|If you're like most folks nowadays, you missed
the "Golden Era" of railroading. You may well have been born too late to see
steam locomotives in regular service.
Have you ever wished for the chance to relive a
little of the past, and to see what the railroads were like in the old days? Don't
despair, with a visit to the right place, and little imagination, you can get a good
feeling for what it must have been like in the old days.
It has been many years since steam ran in regular service. However, on rare occasions
you can still ride a steam train on a mainline railroad. Union Pacific has a very well run
steam program that operates several trips each year. In addition, other steam locomotives
around the country make occasional runs on various railroads. These trips often last all
day, and cover several hundred miles. They also have the chance to operate at speeds much
higher than you'll find on a typical tourist railroad.
There are some fine railroad museums in the United States. The B & O Railroad
Museum in Baltimore Maryland is a good example. They have a large collection of historic
rolling stock, from replicas of the earliest steam locomotives, to modern diesels. The
displays are well done, and the staff is helpful and knowledgeable.
The California State Railroad Museum is another good one. They have historic equipment,
and displays that will help you to understand how the railroad work. Several pieces are in
dioramas, including a snowshed and narrow gauge train suspended on a trestle.

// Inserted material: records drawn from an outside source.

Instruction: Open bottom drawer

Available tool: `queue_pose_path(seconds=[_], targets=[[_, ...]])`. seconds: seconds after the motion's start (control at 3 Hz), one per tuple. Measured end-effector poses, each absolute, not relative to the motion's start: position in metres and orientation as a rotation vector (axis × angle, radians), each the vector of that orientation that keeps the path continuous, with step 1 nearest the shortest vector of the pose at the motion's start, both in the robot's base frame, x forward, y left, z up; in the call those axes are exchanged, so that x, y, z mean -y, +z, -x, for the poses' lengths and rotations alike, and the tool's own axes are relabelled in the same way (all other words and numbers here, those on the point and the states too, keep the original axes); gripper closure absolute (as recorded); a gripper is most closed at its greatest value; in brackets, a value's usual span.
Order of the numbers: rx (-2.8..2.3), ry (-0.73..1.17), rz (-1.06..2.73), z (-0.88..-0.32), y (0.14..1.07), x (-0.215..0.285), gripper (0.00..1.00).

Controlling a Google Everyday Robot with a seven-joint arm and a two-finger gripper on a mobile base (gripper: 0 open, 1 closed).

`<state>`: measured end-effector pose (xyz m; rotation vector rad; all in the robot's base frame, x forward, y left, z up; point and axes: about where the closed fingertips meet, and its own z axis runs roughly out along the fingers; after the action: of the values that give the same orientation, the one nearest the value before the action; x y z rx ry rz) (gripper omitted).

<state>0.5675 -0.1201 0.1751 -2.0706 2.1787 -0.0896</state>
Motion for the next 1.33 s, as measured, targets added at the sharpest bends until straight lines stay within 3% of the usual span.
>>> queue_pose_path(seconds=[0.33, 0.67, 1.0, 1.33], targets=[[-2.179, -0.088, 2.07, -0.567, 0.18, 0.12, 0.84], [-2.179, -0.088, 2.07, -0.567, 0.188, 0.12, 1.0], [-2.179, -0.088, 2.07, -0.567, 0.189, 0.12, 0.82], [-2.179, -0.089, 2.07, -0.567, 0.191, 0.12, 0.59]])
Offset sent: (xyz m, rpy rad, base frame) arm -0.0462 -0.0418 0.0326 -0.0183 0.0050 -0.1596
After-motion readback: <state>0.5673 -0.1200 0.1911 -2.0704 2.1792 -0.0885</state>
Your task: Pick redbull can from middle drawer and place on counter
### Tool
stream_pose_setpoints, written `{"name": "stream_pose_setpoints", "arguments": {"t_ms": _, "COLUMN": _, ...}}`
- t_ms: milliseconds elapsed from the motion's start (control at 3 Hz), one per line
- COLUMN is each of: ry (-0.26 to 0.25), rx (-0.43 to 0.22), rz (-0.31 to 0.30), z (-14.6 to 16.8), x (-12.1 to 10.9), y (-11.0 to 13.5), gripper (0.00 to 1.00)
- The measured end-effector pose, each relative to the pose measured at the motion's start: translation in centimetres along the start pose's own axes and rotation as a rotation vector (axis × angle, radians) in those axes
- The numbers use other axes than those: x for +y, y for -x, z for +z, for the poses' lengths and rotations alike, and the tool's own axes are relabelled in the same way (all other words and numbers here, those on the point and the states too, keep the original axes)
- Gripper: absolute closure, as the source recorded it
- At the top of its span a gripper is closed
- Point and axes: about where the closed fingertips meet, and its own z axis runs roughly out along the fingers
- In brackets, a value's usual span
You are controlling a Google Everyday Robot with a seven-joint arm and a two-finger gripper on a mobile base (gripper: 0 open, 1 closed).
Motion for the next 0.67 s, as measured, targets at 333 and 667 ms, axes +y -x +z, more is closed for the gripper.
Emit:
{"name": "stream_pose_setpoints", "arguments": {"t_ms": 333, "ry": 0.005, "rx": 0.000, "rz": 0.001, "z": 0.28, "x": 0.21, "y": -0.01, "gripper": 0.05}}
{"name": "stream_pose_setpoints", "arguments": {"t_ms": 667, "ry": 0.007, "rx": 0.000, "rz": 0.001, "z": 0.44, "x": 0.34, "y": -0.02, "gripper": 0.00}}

Another fine museum is the Pennsylvania State Railroad Museum in Strasburg PA. They
feature many historic locomotives from the Pennsylvania Railroad. Best of all, they're
right across the street from the Strasburg Railroad, so you can also ride a steam train
while you're there.
Railroad museums are wonderful, and they do a good job of teaching people about trains
and what they were used for. However, seeing a steam locomotive in museum is like seeing a
plane in a hangar or a boat in dry-dock. You really don't get the entire picture of what
it's all about until you've ridden one.
That's where tourist railways come in. They offer you the chance to go on a short train
ride. Often (but not always) the ride will be through a scenic part of the countryside.

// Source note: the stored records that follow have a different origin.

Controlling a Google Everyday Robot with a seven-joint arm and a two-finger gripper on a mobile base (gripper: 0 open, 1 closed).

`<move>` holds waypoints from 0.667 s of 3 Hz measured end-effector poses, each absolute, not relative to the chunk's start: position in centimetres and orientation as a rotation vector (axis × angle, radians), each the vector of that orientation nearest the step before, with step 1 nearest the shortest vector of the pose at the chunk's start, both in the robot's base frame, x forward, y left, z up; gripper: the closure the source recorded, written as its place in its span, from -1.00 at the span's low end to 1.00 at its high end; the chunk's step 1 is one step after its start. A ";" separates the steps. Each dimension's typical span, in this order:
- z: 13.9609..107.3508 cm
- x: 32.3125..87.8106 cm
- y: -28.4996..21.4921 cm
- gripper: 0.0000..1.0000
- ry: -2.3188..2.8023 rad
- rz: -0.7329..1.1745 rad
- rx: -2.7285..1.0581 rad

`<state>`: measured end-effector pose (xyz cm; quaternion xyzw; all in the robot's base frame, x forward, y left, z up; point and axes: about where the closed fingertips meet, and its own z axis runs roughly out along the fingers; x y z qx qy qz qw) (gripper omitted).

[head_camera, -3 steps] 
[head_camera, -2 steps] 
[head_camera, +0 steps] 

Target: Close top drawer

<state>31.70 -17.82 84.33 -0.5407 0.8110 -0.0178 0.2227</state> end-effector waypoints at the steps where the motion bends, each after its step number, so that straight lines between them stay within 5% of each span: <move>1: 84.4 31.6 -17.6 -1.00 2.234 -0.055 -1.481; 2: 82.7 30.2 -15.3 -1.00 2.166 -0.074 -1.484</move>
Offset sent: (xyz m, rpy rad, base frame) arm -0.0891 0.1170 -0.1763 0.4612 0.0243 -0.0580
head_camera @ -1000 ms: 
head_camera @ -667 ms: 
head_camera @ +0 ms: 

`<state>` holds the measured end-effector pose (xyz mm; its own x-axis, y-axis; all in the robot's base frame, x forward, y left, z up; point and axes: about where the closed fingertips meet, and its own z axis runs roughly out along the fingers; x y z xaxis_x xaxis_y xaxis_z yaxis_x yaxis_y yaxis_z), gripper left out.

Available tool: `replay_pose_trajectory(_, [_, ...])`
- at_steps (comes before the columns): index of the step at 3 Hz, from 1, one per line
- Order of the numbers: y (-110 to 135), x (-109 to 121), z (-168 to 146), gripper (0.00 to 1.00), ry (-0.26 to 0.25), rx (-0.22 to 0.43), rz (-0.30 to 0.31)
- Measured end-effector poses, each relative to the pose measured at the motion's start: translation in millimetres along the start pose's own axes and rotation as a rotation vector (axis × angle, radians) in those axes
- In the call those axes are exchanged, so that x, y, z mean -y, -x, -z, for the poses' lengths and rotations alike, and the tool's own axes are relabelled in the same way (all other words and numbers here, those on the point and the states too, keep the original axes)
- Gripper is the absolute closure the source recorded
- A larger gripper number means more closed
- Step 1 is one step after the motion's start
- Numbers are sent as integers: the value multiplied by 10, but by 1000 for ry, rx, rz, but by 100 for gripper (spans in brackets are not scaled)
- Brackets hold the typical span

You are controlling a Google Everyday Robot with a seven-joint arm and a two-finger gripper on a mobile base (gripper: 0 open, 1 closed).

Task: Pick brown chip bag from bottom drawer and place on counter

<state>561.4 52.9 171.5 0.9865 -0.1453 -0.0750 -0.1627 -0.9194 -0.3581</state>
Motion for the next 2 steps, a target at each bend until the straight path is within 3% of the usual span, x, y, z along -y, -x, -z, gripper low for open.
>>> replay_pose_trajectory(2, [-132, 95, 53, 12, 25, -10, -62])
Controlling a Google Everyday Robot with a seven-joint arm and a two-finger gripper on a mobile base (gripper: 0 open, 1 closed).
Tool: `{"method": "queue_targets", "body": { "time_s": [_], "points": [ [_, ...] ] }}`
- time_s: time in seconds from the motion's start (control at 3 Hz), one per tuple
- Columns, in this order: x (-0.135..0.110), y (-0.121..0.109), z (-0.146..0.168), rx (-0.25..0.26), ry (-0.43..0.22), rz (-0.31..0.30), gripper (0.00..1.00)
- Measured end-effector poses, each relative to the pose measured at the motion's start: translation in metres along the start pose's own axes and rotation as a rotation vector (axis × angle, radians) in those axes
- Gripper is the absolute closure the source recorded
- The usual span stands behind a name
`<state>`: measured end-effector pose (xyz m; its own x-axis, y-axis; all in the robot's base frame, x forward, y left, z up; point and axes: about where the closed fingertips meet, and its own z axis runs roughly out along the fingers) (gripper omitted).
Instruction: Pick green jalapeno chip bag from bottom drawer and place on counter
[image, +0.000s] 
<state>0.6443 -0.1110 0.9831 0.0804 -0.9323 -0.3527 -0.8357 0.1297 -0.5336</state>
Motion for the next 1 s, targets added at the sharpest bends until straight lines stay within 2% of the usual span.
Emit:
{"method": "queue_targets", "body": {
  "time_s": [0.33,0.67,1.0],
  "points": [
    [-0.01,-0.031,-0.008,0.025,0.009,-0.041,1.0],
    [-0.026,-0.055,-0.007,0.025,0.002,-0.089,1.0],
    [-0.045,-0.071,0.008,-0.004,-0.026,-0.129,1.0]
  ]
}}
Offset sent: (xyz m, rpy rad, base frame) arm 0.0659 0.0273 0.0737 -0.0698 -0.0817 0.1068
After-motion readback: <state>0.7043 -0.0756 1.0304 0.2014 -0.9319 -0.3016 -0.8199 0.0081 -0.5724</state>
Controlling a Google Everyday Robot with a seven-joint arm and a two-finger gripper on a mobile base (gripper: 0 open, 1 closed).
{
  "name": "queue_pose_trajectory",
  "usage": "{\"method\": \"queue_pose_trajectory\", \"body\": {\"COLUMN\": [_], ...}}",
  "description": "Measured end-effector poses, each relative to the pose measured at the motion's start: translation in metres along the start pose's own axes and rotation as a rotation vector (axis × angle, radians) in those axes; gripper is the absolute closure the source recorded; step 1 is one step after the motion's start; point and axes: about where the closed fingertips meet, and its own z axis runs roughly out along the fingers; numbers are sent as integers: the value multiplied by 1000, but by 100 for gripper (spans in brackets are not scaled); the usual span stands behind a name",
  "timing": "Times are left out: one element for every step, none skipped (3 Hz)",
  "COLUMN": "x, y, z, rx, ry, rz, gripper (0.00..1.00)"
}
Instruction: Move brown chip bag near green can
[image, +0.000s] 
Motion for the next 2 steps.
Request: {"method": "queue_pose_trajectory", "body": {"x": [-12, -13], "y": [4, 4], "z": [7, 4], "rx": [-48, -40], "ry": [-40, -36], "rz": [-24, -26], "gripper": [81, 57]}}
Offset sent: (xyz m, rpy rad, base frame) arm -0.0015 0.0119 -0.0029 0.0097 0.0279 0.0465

Some use steam locomotives, other use diesels, still others operate trolleys. They all
offer a chance to "step back in time" for a while and take an old-fashioned
train ride. For many kids, and adults too, it will be the first train they've ever ridden.
Aside from a few of the larger operations, most tourist railways are labor of love for
the employees. Many of them are run by volunteers, and just about all of them are
perpetually low on funds. The staff shares a common interest in railroading, and puts in
many long hard hours to make it possible for people to come out and take a train ride. In
return, they get the chance to do something they really enjoy.
If you visit a tourist railroad, try and find one that has a steam locomotive. If you
can, get a seat next to an open window, or better yet ride in one of the open cars many
tourist railroads offer. As the train pulls out, listen to the locomotive work, and enjoy
the sounds of the steam whistle. I think you'll agree the old-timers are right when they
say there's nothing quite like a steam engine.